Mother O Positive in 1970 Baby O Negative What. Happens When Child Jaundice

J Pediatr. Author manuscript; available in PMC 2011 Nov 1.

Published in final edited form every bit:

PMCID: PMC2951500

NIHMSID: NIHMS209003

HEMOLYSIS AND HYPERBILIRUBINEMIA IN ABO BLOOD Group HETEROSPECIFIC NEONATES

Michael Kaplan, MB, ChB, Cathy Hammerman, MD, Hendrik J Vreman, PhD, Ronald J Wong, BSc, and David G Stevenson, MD.

Abstract

Objective

We quantified hemolysis and determined the incidence of hyperbilirubinemia in directly antiglobulin titer (DAT) positive, ABO heterospecific neonates and compared variables amongst O-A and O-B subgroups. Study design Plasma full bilirubin (PTB) was determined predischarge and more frequently if clinically warranted, in DAT positive, blood group A or B neonates of group O mothers. Heme catabolism (and therefore bilirubin product) was indexed by blood carboxyhemoglobin corrected for inspired carbon monoxide (COHbc). Hyperbilirubinemia was divers as any PTB concentration >95th percentile on the hr-of-life-specific bilirubin nomogram.

Results

Of 164 neonates, 111 were O-A and 53 O-B. Overall, 85 (51.8%) developed hyperbilirubinemia, which tended to be more prevalent in the O-B than O-A neonates (62.3% vs. 46.eight% respectively, p=0.053). Importantly, more than O-B than O-A newborns developed hyperbilirubinemia at <24 hours (93.9% vs. 48.i%, p<0.0001). COHbc values were globally higher than our previously published newborn values. Babies who developed hyperbilirubinemia had higher COHbc values than the already high values of those non-hyperbilirubinemic, and O-B newborns tended to have higher values than O-A counterparts.

Conclusions

DAT positive, ABO heterospecificity is associated with increased hemolysis and a high incidence of neonatal hyperbilirubinemia. O-B heterospecificity tends to confer even higher gamble than O-A counterparts.
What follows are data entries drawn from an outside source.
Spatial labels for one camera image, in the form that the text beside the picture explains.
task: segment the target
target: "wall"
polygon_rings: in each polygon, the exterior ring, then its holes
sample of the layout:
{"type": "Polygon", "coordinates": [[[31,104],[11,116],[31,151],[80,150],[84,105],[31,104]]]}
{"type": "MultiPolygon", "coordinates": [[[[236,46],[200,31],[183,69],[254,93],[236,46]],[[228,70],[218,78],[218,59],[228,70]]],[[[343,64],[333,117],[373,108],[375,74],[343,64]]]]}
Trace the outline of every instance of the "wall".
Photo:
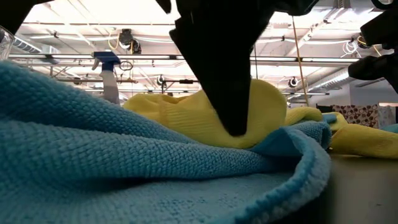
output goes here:
{"type": "Polygon", "coordinates": [[[387,81],[374,83],[361,88],[355,87],[356,84],[358,84],[358,81],[350,84],[351,103],[353,105],[398,103],[398,94],[387,81]]]}
{"type": "Polygon", "coordinates": [[[316,104],[320,106],[330,105],[350,105],[351,97],[349,92],[349,84],[341,86],[340,90],[329,90],[330,95],[328,96],[312,96],[308,99],[311,107],[315,107],[316,104]]]}

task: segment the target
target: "towel fold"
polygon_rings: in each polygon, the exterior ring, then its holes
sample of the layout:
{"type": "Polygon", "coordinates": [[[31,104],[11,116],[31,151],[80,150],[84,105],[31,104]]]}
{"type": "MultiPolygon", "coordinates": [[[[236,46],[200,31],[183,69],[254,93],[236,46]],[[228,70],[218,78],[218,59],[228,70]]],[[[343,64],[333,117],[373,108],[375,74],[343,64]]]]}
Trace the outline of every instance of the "towel fold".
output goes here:
{"type": "Polygon", "coordinates": [[[138,94],[123,106],[203,144],[238,149],[258,144],[283,125],[323,120],[315,108],[286,110],[285,98],[279,90],[261,80],[251,82],[248,130],[238,137],[225,130],[204,91],[182,98],[138,94]]]}
{"type": "Polygon", "coordinates": [[[324,114],[333,136],[331,153],[398,159],[398,134],[358,124],[348,124],[343,115],[324,114]]]}
{"type": "Polygon", "coordinates": [[[268,223],[326,186],[324,122],[206,146],[0,62],[1,223],[268,223]]]}

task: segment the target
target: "blue towel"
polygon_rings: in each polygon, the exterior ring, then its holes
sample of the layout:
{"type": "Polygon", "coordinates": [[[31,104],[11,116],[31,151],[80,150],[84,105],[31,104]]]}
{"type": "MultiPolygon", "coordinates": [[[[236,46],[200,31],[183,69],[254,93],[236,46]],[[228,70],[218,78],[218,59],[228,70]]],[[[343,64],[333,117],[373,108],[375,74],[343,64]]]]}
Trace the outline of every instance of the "blue towel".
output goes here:
{"type": "Polygon", "coordinates": [[[1,223],[267,223],[319,196],[326,123],[206,146],[0,62],[1,223]]]}
{"type": "Polygon", "coordinates": [[[398,124],[392,124],[392,125],[386,126],[386,127],[382,128],[382,130],[398,134],[398,124]]]}
{"type": "Polygon", "coordinates": [[[335,114],[323,114],[322,116],[323,116],[323,121],[328,124],[332,124],[337,121],[337,117],[335,114]]]}

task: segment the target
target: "ceiling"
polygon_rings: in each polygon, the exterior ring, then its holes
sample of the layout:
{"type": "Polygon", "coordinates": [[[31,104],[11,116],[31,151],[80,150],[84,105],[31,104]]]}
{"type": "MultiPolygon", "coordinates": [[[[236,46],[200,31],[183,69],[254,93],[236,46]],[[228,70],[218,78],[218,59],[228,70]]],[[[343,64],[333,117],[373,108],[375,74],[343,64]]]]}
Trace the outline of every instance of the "ceiling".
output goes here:
{"type": "MultiPolygon", "coordinates": [[[[364,57],[375,54],[374,49],[361,49],[353,44],[347,44],[352,38],[356,40],[359,28],[380,14],[372,8],[370,0],[351,1],[355,8],[333,8],[333,0],[321,0],[306,16],[295,17],[297,38],[301,57],[364,57]]],[[[178,48],[170,40],[169,31],[174,28],[174,20],[179,18],[175,4],[172,13],[166,15],[155,0],[112,0],[104,4],[97,0],[56,0],[49,4],[36,5],[26,17],[16,36],[24,41],[43,49],[46,45],[59,50],[60,54],[90,54],[93,51],[110,50],[110,45],[116,45],[115,40],[96,41],[96,38],[116,37],[121,29],[130,28],[134,37],[140,42],[142,54],[180,55],[178,48]]],[[[239,26],[225,34],[225,38],[234,38],[239,32],[239,26]]],[[[256,43],[256,56],[296,57],[292,17],[276,12],[268,28],[256,43]]],[[[116,54],[128,54],[122,48],[114,50],[116,54]]],[[[26,54],[17,48],[14,54],[26,54]]],[[[211,55],[223,53],[214,51],[211,55]]],[[[20,63],[33,61],[17,60],[20,63]]],[[[61,60],[62,63],[76,60],[61,60]]],[[[121,83],[120,89],[159,89],[156,78],[163,75],[168,80],[196,79],[189,66],[184,61],[173,60],[130,60],[134,68],[122,71],[116,67],[120,79],[132,78],[136,84],[121,83]]],[[[33,69],[50,74],[50,67],[32,66],[33,69]]],[[[81,77],[83,79],[99,78],[100,68],[92,70],[87,67],[53,67],[52,74],[61,71],[57,78],[81,77]]],[[[336,67],[305,66],[303,75],[309,84],[339,70],[336,67]]],[[[274,65],[252,65],[253,77],[258,77],[277,88],[294,91],[287,86],[291,77],[300,77],[300,68],[295,65],[275,63],[274,65]]],[[[84,83],[79,88],[99,87],[100,83],[84,83]]],[[[175,83],[171,90],[199,90],[200,85],[175,83]]]]}

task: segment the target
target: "spray bottle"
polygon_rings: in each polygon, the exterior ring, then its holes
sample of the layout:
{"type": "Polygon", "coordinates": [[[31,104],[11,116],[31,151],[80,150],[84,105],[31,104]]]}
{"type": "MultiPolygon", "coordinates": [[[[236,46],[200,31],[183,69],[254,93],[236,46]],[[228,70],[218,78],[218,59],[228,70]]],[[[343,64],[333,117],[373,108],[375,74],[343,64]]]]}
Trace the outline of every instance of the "spray bottle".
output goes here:
{"type": "Polygon", "coordinates": [[[119,57],[113,52],[93,52],[91,56],[95,58],[92,70],[95,70],[102,62],[100,77],[102,77],[104,83],[104,99],[120,105],[118,84],[113,73],[114,65],[120,64],[119,57]]]}

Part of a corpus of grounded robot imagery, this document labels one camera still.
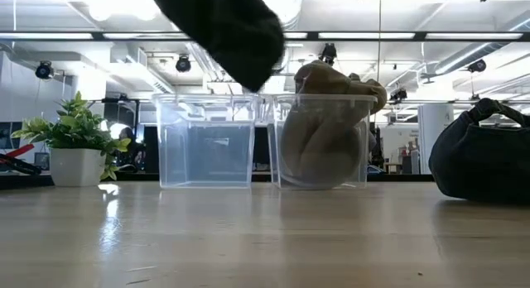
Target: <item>beige cloth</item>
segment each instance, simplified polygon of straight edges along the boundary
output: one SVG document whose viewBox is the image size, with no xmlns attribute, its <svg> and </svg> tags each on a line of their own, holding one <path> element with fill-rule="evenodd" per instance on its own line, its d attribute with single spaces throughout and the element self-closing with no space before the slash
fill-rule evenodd
<svg viewBox="0 0 530 288">
<path fill-rule="evenodd" d="M 371 113 L 387 102 L 387 92 L 374 80 L 362 83 L 323 61 L 302 66 L 295 75 L 299 94 L 356 94 L 378 99 Z M 366 103 L 301 99 L 292 106 L 283 125 L 280 141 L 282 177 L 308 188 L 331 188 L 344 183 L 358 169 L 368 138 L 364 123 Z"/>
</svg>

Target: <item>security camera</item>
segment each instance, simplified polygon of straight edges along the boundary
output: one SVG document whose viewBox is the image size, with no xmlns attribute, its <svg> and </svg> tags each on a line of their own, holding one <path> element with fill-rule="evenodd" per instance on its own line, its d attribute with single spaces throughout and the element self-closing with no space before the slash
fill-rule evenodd
<svg viewBox="0 0 530 288">
<path fill-rule="evenodd" d="M 333 66 L 335 58 L 337 57 L 337 50 L 335 44 L 325 43 L 324 50 L 319 56 L 319 60 L 324 61 L 326 64 Z"/>
<path fill-rule="evenodd" d="M 55 70 L 51 67 L 51 61 L 43 60 L 35 70 L 35 76 L 38 79 L 49 80 L 55 75 Z"/>
<path fill-rule="evenodd" d="M 486 62 L 483 60 L 478 60 L 474 62 L 473 64 L 469 65 L 467 67 L 467 70 L 471 73 L 484 72 L 484 70 L 486 70 Z"/>
<path fill-rule="evenodd" d="M 180 55 L 179 60 L 176 62 L 175 68 L 181 73 L 185 73 L 191 70 L 190 56 Z"/>
</svg>

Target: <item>transparent container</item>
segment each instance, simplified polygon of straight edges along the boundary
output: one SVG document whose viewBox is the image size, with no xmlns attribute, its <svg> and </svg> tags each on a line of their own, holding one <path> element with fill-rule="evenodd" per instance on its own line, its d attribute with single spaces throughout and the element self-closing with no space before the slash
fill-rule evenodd
<svg viewBox="0 0 530 288">
<path fill-rule="evenodd" d="M 257 95 L 159 94 L 162 188 L 250 188 Z"/>
<path fill-rule="evenodd" d="M 377 98 L 283 94 L 269 108 L 272 181 L 282 189 L 365 187 L 369 115 Z"/>
</svg>

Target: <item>black duffel bag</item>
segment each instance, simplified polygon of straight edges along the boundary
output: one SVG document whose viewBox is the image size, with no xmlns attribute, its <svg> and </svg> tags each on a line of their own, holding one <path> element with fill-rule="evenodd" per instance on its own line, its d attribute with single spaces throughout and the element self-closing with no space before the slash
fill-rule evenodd
<svg viewBox="0 0 530 288">
<path fill-rule="evenodd" d="M 495 113 L 521 127 L 479 125 Z M 483 98 L 438 137 L 429 167 L 441 193 L 447 196 L 530 204 L 530 117 Z"/>
</svg>

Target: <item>person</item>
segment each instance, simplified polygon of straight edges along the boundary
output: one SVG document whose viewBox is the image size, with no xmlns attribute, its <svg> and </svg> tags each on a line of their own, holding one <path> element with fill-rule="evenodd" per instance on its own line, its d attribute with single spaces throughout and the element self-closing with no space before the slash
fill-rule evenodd
<svg viewBox="0 0 530 288">
<path fill-rule="evenodd" d="M 300 98 L 287 116 L 280 139 L 282 178 L 306 188 L 333 188 L 359 168 L 368 139 L 361 135 L 369 132 L 363 119 L 384 107 L 387 92 L 375 80 L 363 83 L 358 75 L 347 77 L 320 60 L 302 66 L 295 83 L 298 94 L 377 98 L 370 111 L 361 103 L 351 107 L 349 100 Z"/>
<path fill-rule="evenodd" d="M 117 166 L 123 167 L 130 165 L 140 170 L 140 164 L 145 157 L 145 146 L 136 142 L 133 130 L 130 127 L 125 127 L 119 133 L 119 140 L 123 139 L 131 139 L 131 142 L 129 142 L 126 152 L 118 153 Z"/>
</svg>

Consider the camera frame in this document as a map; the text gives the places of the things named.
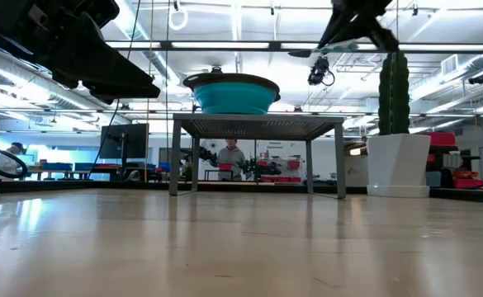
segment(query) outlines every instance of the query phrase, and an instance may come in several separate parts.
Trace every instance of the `cactus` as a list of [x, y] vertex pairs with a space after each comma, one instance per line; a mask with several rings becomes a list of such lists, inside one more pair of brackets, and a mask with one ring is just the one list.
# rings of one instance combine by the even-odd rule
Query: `cactus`
[[405, 55], [401, 52], [388, 54], [382, 63], [379, 85], [379, 135], [409, 133], [408, 76]]

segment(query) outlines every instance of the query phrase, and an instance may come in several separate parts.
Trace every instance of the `floor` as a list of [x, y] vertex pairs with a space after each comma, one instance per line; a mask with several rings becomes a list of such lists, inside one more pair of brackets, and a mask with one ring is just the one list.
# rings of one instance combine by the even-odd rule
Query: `floor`
[[480, 203], [129, 190], [1, 199], [1, 297], [483, 297]]

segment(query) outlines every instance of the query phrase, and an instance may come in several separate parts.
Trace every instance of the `metal frame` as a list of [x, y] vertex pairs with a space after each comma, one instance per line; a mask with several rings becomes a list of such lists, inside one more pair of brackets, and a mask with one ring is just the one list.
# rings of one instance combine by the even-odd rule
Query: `metal frame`
[[[144, 51], [148, 50], [151, 46], [150, 40], [134, 40], [133, 47], [130, 48], [128, 40], [106, 40], [106, 42], [115, 50], [131, 50], [131, 51]], [[290, 52], [295, 50], [312, 50], [314, 49], [319, 40], [315, 41], [297, 41], [297, 40], [159, 40], [155, 41], [155, 47], [153, 47], [153, 51], [236, 51], [236, 52]], [[173, 43], [189, 43], [189, 44], [196, 44], [193, 47], [176, 47], [173, 46]], [[268, 47], [247, 47], [247, 46], [228, 46], [228, 47], [213, 47], [213, 44], [217, 43], [235, 43], [235, 44], [251, 44], [251, 43], [258, 43], [258, 44], [268, 44]], [[284, 46], [283, 44], [287, 45], [294, 45], [298, 44], [300, 47], [299, 49], [290, 49]], [[387, 53], [383, 49], [377, 49], [373, 43], [368, 42], [359, 42], [359, 48], [351, 53], [358, 53], [358, 54], [379, 54], [379, 53]], [[451, 49], [448, 48], [449, 45], [459, 46], [471, 46], [471, 45], [483, 45], [483, 43], [453, 43], [453, 42], [445, 42], [445, 43], [437, 43], [437, 42], [401, 42], [400, 47], [403, 49], [407, 45], [419, 45], [419, 46], [433, 46], [433, 45], [441, 45], [445, 46], [445, 49], [405, 49], [404, 52], [406, 54], [483, 54], [483, 49], [471, 49], [471, 50], [463, 50], [463, 49], [456, 49], [452, 47]]]
[[[256, 126], [259, 124], [275, 125], [280, 122], [303, 127], [303, 134], [293, 134], [292, 136], [286, 136], [286, 134], [275, 135], [267, 133], [266, 130], [254, 128], [255, 124]], [[307, 191], [310, 194], [315, 193], [313, 185], [312, 140], [334, 129], [335, 157], [337, 163], [337, 197], [343, 199], [346, 197], [346, 176], [343, 160], [343, 122], [343, 117], [328, 116], [174, 114], [169, 195], [178, 195], [178, 178], [180, 174], [178, 158], [181, 151], [182, 129], [185, 129], [193, 137], [193, 160], [198, 159], [201, 138], [217, 139], [234, 136], [237, 139], [251, 140], [305, 141], [307, 154]], [[312, 130], [305, 130], [305, 123], [319, 125], [314, 125]], [[208, 130], [202, 124], [211, 124], [214, 127], [219, 127], [218, 129], [220, 129], [221, 125], [224, 125], [228, 131], [217, 132], [217, 130]], [[236, 131], [232, 130], [233, 125], [237, 127]], [[197, 191], [199, 162], [193, 163], [192, 170], [192, 191]]]

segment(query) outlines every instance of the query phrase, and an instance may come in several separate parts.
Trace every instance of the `man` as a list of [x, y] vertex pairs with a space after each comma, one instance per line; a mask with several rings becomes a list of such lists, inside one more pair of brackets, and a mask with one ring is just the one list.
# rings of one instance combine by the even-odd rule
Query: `man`
[[[236, 146], [237, 139], [227, 139], [226, 147], [219, 151], [217, 162], [219, 164], [232, 165], [233, 181], [241, 181], [241, 168], [245, 164], [243, 152]], [[218, 178], [220, 181], [229, 181], [230, 172], [219, 172]]]
[[[7, 148], [7, 152], [18, 155], [20, 153], [24, 153], [24, 148], [23, 145], [20, 143], [13, 143], [10, 148]], [[0, 170], [11, 174], [16, 174], [18, 166], [19, 164], [17, 164], [16, 161], [0, 153]], [[11, 178], [2, 176], [0, 176], [0, 179], [2, 179], [3, 181], [13, 181], [13, 179]]]

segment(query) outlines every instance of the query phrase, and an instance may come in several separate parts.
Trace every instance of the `white planter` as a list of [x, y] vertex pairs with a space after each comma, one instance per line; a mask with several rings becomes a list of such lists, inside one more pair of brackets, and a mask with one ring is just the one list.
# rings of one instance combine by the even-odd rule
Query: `white planter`
[[367, 194], [387, 197], [428, 197], [424, 172], [430, 136], [393, 134], [367, 141]]
Keywords: Direct antiglobulin titer, bilirubin, ABO heterospecificity, hemolysis, hyperbilirubinemia, carboxyhemoglobin

ABO claret group heterospecific (female parent grouping O, newborn A or B) newborns are at chance for hyperbilirubinemia due to immune based hemolysis (1). The hemolysis occurs when maternal immunoglobulin G anti-A or anti-B antibodies cantankerous the placenta and attach to the rehearsed antigen site on the neonatal red jail cell. Resultant heme catabolism increases bilirubin product. For each molecule of bilirubin produced, equimolecular quantities of carbon monoxide (CO) are produced. Carboxyhemoglobin (COHb) quantification may index the charge per unit of bilirubin production (ii).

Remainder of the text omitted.